More than 90 per cent of women do not seek help for perinatal mood and anxiety disorders due to high barriers including a shortage of therapists, limited in-network coverage and mental health stigma.

These conditions affect one in five women during the motherhood journey, yet only 20 per cent are screened for mental health issues, and 75 per cent of those who need treatment do not receive it.

Seven Starling aims to address these challenges by making its services accessible through its in-network coverage, integrated group therapy model, and partnerships with referring providers to make the process of getting started easier for patients.

The investment round, led by RH Capital, is hoped to expand access to essential mental health services for women going through critical periods, such as infertility, miscarriage and loss, pregnancy, postpartum and motherhood.

“We are thrilled to have successfully raised this round of funding, which will allow us to expand our reach and help more women who need support during critical life transitions,” said Tina Beilinson Keshani, co-founder and CEO of Seven Starling.

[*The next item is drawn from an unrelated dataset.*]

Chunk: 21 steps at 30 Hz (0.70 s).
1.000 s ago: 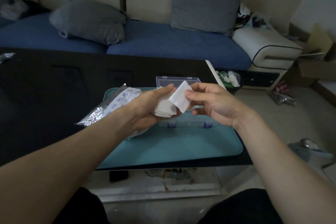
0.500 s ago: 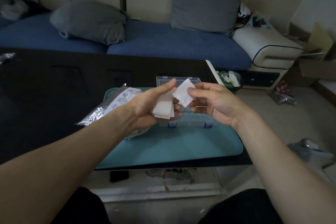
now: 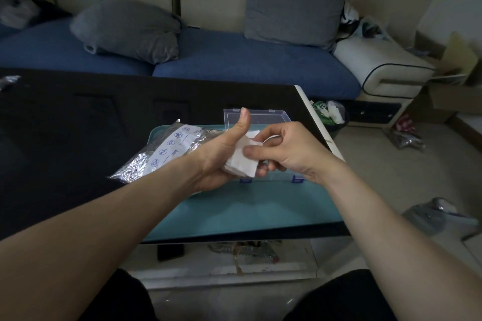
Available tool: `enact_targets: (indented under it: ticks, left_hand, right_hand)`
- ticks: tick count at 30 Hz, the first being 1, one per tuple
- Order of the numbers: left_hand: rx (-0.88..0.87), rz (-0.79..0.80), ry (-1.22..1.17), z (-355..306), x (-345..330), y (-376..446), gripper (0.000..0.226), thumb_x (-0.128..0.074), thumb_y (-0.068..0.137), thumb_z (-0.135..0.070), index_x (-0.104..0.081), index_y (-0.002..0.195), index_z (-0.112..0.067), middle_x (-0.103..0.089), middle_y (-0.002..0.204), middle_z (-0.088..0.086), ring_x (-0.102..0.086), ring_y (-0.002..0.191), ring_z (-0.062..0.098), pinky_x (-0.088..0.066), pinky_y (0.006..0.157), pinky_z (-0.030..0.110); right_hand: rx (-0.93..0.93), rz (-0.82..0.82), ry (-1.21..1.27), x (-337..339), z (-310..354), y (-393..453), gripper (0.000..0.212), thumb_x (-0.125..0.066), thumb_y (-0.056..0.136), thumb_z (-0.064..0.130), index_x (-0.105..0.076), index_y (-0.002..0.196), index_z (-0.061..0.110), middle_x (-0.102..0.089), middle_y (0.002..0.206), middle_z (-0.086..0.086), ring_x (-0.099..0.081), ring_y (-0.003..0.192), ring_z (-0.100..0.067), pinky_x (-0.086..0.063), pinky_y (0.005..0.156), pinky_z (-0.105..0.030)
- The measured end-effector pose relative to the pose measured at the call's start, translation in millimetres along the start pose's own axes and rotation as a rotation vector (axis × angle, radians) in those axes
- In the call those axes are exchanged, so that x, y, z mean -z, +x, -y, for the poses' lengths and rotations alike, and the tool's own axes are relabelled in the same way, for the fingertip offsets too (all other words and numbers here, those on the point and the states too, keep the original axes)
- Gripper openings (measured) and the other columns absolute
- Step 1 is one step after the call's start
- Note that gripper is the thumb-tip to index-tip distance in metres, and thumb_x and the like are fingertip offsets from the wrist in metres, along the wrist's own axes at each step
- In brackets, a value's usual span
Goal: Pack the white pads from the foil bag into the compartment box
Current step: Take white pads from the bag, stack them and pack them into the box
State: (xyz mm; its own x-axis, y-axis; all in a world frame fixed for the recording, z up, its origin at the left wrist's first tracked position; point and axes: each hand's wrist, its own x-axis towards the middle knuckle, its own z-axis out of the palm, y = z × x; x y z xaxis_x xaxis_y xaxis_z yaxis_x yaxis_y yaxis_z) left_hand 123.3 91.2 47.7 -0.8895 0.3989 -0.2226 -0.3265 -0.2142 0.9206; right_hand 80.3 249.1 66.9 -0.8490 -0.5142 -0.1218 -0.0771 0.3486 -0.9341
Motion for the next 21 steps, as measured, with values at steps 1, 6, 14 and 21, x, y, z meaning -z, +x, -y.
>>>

“This investment is a testament to the demand for a dedicated women’s mental health solution and our commitment to providing accessible, high-quality care. With the new funding, we will continue to successfully reduce the stigma around women’s mental health and ensure that every woman has access to the care she needs, when she needs it.”

The capital raised from this round, Keshani said, would be used to “fuel” national expansion, partnering with Medicaid plans, and developing innovative technology to further integrate with healthcare partners.

Alice Zheng, principal at RH Capital, said: “We are proud to partner with Seven Starling in this new chapter to expand access to maternal mental healthcare, an area of significant need.

“We are excited by the comprehensive and scalable offerings, including group therapy to expand access. As a recent mum of two myself, I have been shocked by the lack of perinatal mental health support available relative to need and am thankful to see Seven Starling filling that gap.”

Mar Hershenson, founder of Pear VC, added: “Seven Starling is addressing a huge problem not just around motherhood but the entire female lifespace from adolescence to menopause.

“Women are nearly twice as likely as men to be diagnosed with depression or an anxiety disorder in their lifetime, but lack a tailored solution designed to meet their unique needs. Pear has partnered with Seven Starling since day one and we are excited to double down on them.”

Kelly Ernst, March of Dimes SVP, chief impact officer, said mental health conditions, such as depression and anxiety, are among the most common complications for women during pregnancy and the postpartum period.

“However, many do not receive treatment they desperately need, which can lead to long lasting clinical, social, and economic consequences,” she explained.

“When these conditions are effectively treated and managed, everyone benefits. We’re proud to be investors in Seven Starling and look forward to seeing how their innovative and comprehensive approach improves the mental healthcare needs of women across the country.”